EXERCISE DIRECTIONS
Below are the records; copy each line in which "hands" can be found.

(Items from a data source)

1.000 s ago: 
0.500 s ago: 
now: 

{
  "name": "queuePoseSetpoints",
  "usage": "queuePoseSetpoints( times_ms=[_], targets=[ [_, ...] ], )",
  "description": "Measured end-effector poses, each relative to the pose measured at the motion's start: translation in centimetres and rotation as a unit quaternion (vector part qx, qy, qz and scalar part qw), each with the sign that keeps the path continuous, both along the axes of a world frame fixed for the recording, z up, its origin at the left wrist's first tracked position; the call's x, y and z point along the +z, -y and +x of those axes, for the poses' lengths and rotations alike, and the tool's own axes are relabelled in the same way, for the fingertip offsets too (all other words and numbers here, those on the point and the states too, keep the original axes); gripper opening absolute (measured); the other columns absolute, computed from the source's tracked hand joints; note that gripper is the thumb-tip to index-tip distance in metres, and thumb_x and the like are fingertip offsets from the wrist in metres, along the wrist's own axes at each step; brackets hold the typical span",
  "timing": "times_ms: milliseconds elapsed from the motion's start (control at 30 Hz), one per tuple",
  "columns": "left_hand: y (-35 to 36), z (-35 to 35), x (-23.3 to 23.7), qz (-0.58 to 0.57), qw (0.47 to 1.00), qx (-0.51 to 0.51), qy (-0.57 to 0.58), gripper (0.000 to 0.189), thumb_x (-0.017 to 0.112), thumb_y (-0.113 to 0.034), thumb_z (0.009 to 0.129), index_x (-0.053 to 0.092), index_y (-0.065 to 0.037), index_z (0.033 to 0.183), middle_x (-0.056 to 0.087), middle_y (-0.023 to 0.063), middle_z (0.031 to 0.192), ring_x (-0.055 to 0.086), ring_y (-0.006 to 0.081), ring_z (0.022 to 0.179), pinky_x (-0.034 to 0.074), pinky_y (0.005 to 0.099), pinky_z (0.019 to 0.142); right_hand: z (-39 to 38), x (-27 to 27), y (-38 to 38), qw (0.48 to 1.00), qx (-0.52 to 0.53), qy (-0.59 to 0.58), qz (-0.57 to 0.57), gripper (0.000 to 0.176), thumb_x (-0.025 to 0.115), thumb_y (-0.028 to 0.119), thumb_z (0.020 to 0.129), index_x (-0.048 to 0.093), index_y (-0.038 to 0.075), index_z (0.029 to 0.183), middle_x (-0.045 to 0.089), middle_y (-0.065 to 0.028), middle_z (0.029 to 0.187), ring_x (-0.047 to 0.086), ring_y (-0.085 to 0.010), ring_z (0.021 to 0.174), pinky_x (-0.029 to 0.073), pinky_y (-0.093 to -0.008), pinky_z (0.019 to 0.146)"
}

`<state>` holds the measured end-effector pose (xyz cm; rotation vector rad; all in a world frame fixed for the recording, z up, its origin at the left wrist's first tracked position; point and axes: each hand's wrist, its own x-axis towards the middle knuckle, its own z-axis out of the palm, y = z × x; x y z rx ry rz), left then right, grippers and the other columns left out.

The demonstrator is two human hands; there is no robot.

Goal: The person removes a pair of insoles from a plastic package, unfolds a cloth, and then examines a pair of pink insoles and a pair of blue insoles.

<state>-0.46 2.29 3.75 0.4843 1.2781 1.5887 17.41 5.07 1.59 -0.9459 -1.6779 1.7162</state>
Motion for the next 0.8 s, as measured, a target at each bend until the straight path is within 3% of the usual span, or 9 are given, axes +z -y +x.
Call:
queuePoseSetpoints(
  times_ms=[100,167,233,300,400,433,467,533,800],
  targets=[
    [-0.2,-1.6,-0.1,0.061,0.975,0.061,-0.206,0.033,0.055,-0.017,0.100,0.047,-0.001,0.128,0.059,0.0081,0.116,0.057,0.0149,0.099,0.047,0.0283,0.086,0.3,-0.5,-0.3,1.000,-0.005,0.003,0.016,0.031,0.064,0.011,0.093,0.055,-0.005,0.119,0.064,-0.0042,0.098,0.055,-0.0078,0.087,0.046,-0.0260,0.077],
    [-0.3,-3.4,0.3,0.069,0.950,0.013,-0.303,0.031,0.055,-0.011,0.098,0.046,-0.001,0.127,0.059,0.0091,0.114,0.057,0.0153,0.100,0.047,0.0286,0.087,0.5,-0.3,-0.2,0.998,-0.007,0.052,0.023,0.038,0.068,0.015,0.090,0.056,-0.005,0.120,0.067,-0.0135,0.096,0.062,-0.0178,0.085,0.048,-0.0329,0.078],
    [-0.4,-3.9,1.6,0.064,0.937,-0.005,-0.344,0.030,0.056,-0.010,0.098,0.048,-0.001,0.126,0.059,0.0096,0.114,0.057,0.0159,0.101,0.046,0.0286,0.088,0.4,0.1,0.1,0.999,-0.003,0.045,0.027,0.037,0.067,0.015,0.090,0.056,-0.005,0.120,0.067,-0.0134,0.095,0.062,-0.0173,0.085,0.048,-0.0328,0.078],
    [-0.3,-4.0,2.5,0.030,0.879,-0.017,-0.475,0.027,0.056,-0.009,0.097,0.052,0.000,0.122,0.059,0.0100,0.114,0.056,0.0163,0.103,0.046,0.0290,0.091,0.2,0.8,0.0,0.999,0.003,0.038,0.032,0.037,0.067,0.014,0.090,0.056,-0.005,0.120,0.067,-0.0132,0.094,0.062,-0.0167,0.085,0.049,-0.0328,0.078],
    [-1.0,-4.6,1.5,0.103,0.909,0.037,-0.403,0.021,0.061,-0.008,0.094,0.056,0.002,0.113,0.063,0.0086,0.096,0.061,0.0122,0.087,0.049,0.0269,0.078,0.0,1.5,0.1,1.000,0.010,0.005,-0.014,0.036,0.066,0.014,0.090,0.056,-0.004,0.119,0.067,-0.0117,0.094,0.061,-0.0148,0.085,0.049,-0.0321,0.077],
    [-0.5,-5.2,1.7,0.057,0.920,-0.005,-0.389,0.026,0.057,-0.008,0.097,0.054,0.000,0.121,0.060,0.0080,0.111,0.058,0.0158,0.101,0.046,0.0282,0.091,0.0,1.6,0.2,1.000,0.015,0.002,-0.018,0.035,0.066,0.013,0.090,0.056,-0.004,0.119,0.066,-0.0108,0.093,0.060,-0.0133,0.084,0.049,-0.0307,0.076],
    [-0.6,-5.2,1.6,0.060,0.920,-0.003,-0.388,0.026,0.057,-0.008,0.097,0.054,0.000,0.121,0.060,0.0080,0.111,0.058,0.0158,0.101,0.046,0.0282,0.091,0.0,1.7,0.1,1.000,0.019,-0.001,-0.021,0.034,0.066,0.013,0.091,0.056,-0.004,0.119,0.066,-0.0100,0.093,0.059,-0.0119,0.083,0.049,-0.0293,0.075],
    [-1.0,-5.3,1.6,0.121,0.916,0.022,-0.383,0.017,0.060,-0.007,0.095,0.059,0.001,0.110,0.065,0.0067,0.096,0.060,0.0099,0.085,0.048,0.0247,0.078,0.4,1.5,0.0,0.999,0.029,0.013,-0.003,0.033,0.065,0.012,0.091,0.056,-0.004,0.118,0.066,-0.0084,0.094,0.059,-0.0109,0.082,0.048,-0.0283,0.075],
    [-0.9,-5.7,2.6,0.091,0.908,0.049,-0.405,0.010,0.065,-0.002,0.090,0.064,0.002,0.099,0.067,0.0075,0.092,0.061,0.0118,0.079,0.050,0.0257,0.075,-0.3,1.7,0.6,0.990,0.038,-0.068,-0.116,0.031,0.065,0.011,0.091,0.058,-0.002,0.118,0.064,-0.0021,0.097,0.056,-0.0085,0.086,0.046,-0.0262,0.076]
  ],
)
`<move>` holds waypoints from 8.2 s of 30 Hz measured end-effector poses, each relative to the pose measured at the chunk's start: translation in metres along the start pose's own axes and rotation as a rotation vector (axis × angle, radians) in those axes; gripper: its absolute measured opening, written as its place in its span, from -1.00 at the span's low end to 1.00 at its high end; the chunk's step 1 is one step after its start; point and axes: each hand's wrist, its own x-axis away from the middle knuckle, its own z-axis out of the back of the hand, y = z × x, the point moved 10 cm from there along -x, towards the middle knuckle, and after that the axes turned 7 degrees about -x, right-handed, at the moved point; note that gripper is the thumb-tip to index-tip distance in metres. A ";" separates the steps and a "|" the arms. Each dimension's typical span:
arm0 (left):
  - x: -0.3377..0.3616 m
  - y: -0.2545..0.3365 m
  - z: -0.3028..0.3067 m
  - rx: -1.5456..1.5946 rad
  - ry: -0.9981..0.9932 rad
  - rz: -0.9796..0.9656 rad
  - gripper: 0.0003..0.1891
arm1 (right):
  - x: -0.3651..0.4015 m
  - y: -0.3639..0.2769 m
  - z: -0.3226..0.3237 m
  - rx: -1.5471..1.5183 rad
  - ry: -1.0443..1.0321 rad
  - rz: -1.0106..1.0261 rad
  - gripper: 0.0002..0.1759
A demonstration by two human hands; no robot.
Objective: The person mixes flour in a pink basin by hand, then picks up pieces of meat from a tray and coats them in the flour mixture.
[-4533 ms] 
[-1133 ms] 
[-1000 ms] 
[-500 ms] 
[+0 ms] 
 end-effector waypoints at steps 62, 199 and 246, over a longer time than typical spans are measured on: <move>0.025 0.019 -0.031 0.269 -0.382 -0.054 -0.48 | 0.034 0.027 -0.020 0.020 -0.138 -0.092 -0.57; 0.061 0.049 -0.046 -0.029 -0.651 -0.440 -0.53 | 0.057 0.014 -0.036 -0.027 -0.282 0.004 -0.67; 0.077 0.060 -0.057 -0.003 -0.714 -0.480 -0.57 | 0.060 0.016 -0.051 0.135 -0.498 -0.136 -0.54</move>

WRITTEN RESPONSE
The demonstrator is two human hands; there is no robot.
A demonstration by two human hands; no robot.

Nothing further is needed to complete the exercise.